Wolverine: L'immortale (J. Mangold, 2013)

Wolverine: L'immortale (The Wolverine)
di James Mangold – USA 2013
con Hugh Jackman, Tao Okamoto
*1/2

Visto in divx.

Dopo la morte di Jean Grey (avvenuta in "X-Men: Conflitto finale"), che ritorna continuamente nei suoi sogni, Logan/Wolverine si è ritirato a vivere come un selvaggio fra le montagne canadesi. Viene convinto a tornare in azione dalla giovane Yukio, che lo conduce con sé fino in Giappone per dire addio a Yashida, vecchia conoscenza di Logan sin dai tempi della seconda guerra mondiale (gli salvò la vita durante il bombardamento di Nagasaki) e malato terminale. Yashida, divenuto un potente industriale, si offre di donare a Wolverine l'unica cosa che potrebbe renderlo uguale a tutti gli altri esseri umani: la capacità di invecchiare e di morire.
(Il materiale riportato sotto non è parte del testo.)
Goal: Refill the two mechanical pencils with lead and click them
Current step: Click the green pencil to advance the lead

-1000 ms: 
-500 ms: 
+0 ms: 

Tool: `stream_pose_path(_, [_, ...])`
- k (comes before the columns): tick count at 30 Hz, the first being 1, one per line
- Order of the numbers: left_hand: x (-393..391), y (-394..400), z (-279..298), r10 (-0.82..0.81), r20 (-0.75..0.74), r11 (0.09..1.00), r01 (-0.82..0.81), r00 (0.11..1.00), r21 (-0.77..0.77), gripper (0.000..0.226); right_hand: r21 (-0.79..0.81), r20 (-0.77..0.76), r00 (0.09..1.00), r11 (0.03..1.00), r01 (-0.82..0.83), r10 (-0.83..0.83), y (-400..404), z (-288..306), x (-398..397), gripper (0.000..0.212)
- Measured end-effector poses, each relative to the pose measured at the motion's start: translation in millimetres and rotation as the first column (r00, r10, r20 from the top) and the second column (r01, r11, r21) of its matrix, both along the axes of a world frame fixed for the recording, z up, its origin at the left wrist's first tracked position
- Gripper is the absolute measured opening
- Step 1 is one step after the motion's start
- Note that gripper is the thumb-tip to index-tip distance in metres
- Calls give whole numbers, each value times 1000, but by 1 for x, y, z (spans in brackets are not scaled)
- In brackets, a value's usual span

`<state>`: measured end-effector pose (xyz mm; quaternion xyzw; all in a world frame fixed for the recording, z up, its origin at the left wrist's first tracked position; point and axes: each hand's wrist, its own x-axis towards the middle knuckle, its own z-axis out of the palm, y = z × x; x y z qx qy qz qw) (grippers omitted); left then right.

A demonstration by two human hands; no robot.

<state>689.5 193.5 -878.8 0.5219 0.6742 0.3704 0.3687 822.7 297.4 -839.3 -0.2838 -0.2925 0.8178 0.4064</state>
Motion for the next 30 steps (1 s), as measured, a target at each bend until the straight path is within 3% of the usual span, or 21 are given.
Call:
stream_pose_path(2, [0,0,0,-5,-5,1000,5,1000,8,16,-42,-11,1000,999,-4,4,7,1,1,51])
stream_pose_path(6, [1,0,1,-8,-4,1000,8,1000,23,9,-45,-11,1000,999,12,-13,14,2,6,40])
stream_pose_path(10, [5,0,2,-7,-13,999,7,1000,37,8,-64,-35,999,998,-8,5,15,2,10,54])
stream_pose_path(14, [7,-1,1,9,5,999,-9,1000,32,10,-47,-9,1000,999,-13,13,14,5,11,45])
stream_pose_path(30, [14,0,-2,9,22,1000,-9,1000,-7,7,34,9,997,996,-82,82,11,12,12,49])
Il secondo film "a solo" del mutante con gli artigli dopo quello delle sue origini si rifà al celebre ciclo di storie "giapponesi" di Chris Claremont (e Frank Miller), portando sulla scena personaggi come Mariko e Shingen Yashida, e nemici come Viper e il Silver Samurai. L'ambientazione nipponica dona alla pellicola un mood particolare e diverso da quelle precedenti, ma non può risollevare più di tanto una trama che si sviluppa senza alcun guizzo, costruita sull'unica idea di mettere il protagonista in difficoltà perché temporaneamente privato dei suoi poteri di guarigione (e nel finale perde anche i suoi artigli di adamantio). Ben sviluppata invece la love story di Logan con Mariko (impagabile la scena in cui i due, in fuga dalla yakuza, sono costretti a rifugiarsi in un "love hotel") e interessanti alcune sequenze d'azione, come il duello sul tetto del treno-proiettile. Buono anche il cast di contorno, in particolare sul versante femminile, che vede la bella Tao Okamoto nei panni di Mariko, Rila Fukushima in quelli di Yukio (per entrambe si tratta praticamente del debutto sullo schermo) e Svetlana Khodchenkova in quelli della perfida Viper, mentre Famke Janssen riprende il suo ruolo di Jean Grey nei sogni di Logan. Hiroyuki Sanada ("The twilight samurai") è Shingen, il malvagio padre di Mariko. Nella scena durante i titoli di coda, il professor Xavier e Magneto mettono in guardia Wolverine dal possibile arrivo delle Sentinelle (un teaser per l'imminente "X-Men: Giorni di un futuro passato").